I hope this message finds you and your family safe and well. I realize many of your lives have been upended during the pandemic and phenology may be the last thing on your mind! But outside our windows, spring activity continues to unfold.

Many of you may be able to safely continue to track plants and animals in your backyard. The few minutes you spend observing may be a welcome respite from the onslaught of news and information coming from so many directions. Others may be unable to access sites that are now closed to the public, or simply juggling too much. We here at USA-NPN understand these difficulties and will welcome you back to the program whenever life permits you!

While we are grateful for any observations you contribute to document plant and animal activity during this time, please only participate if you can maintain safe social distancing and adhere to guidelines for your area.

This week marks the 50th anniversary of Earth Day as well as the penultimate week of Citizen Science Month . I hope you will take a few moments to appreciate your own efforts in recording important information about plant and animal phenology. We certainly do!

Be well,
What your data are telling us
Early spring is in the news
We are seeing record breaking early spring leaf out across the Southeast, Mid-Atlantic, and parts of the Northwest. The USA-NPN data are showing that leafing and blooming is  up to three weeks earlier than average in many locations, allergies are getting  a head start , and cherry blossoms are  blooming early in Washington DC. Finally, don't miss USA-NPN Director Theresa Crimmins' thought provoking piece in   The Conversation highlighting the consequences of early spring.

Spring indices and native trees and shrubs
In a recent study published in  International Journal of Biometeorologyauthors evaluated how the USA-NPN's Spring Indices could be used to predict the phenology activity you reported in Nature's Notebook for 19 deciduous trees and shrubs. The relationships revealed by this study can serve as a yardstick to assess how future changes in the timing of spring will impact a broad array of trees and shrubs.

What's new at Nature's Notebook and USA-NPN
Sharing stories from 2019
Our 2019 Annual Report describes stories from several of our partnerships over the last year. Learn how managers in Arizona are using Pheno Forecast maps to time their treatment of invasive buffelgrass, how your data helped researchers learn about the impact of urban areas on changes in phenology of plants, and how the Indigenous Phenology Network is supporting efforts like the Tribal Adaptation Menu to help tribes cope with climate change.

Join a Nature's Notebook campaign
We have two new campaigns for you to join this year. Midwest and Northeast observers can take part in Pesky Plant Trackers , a new effort to document phenology of invasive plants including Japanese knotweed ( Reynoutria japonica ) and wild parsnip ( Pastinaca sativa ) .

Pollen Trackers launched last December focused on documenting pollen release in mountain cedar ( Juniperus ashei ) in central Texas. We are also interested in your observations of eastern red ceda r ( Juniperus virginiana ) as part of this campaign this spring.

A flattening of our curve
We know the many challenges preventing our observers from making observations since the coronavirus panedmic began. We've seen this reflected in the amount of data submitted by our observers (black line at right is 2020). We want you to know that we understand the difficulties and look forward to when you can join us again!
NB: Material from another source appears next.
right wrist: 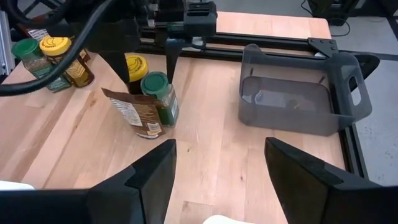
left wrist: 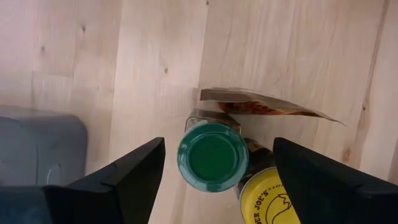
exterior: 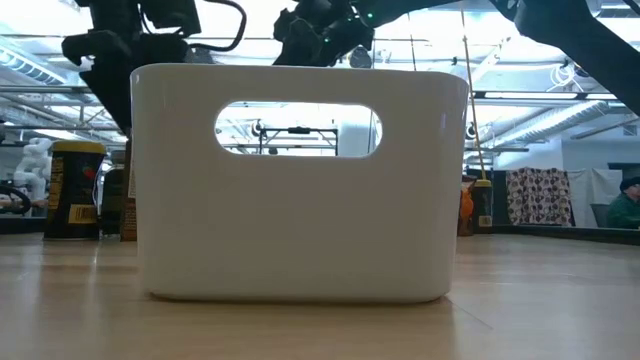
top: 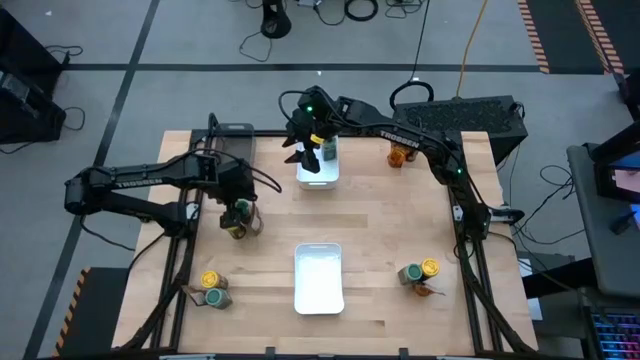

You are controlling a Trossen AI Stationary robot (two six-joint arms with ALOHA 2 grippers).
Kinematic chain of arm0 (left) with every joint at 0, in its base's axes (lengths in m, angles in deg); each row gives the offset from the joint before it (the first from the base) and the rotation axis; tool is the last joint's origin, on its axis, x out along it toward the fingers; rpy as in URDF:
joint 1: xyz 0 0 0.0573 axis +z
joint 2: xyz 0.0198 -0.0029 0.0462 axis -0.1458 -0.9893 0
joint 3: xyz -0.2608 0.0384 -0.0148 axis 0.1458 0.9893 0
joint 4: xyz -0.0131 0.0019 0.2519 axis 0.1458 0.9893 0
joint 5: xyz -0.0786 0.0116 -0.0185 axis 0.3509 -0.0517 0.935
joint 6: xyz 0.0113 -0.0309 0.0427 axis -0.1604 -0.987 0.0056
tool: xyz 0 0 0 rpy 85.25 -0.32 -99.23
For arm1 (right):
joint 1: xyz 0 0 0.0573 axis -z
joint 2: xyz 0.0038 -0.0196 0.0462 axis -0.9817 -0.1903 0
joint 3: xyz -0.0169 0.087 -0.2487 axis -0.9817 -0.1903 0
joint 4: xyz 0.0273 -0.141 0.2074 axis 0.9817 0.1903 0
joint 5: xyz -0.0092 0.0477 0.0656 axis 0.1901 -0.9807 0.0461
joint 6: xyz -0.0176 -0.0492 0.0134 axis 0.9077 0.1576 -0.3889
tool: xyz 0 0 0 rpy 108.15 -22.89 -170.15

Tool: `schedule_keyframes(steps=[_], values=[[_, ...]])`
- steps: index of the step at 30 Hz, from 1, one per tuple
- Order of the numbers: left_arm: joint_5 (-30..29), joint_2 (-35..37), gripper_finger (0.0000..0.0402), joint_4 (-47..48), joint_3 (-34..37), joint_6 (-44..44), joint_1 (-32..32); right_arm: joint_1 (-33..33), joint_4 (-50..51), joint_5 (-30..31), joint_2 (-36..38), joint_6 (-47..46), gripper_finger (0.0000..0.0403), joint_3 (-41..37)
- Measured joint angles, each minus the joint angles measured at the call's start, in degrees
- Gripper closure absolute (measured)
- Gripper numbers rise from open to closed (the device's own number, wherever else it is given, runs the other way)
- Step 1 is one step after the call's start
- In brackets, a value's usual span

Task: Sort spices by type
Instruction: Put the top left green spice bottle into the top white bin

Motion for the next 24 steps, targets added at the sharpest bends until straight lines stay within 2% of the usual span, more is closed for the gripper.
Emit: schedule_keyframes(steps=[7, 24], values=[[-0.14, 0.0, 0.0098, -0.17, 0.07, 0.0, 0.0, 0.02, 0.42, 0.48, -0.02, 0.04, 0.0174, 0.0], [-1.09, -0.42, 0.0098, -4.8, 6.28, 1.07, 0.11, 0.04, 0.46, 0.48, -0.02, 0.04, 0.0174, 0.0]])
We also wanted to give a shout out to a few amazing observers who have gone above and beyond with their phenology tracking - manistique, iam2hawl@TN, HuyckPreserveSC, prtreetrail, and Christine Roane have all submitted over 300 records just this month! Thanks to all for your efforts, large and small!

Recent happenings in the field
Your data contribute to a rich database
A recent blog post from the National Ecological Observatory Network (NEON) describes how your observations submitted through Nature's Notebook are combined with observations from NEON to create a rich source of information about key biological events. The data you collect help NEON to create better models with a higher degree of accuracy.

Nature's Notebook Nuggets
The challenge of teeny tiny flowers
Teeny, tiny flowers are often described as inconspicuous flowers, and they can be hard to see and interpret. In some plant species having tiny flowers, they are clustered into a group called an inflorescence. A closer look at these teeny flowers will reveal that they have a similar floral structure as any bigger, showier flower. Knowing whether these flowers are "open" becomes easier after you get to know and understand the structure of the flowers for your plant species. 

And when it comes to counting them, pay attention to the special instructions in the Nature’s Notebook phenophase definition—it will tell you whether to count the flowers individually or in groups, and how to estimate the percent of flowers that are open.

More ways to get involved
Pollinator-themed activities for kids
Looking for some fun activities to do with your kids while stuck at home? The Pollinator Partnership has 10 ideas for things you can do right at home.

Backyard scientists track spring in AZ
Several members of the Tucson Nature's Notebook community joined Arizona Public Media's Mark McLemore for Arizona Spotlight to talk phenology last week. The guests included Master Naturalist and long-time observer Hank Verbais, Ironwood Tree Experience intern Madison (pictured at right), an aspiring birder, and USA-NPN Outreach Coordinator Erin Posthumus.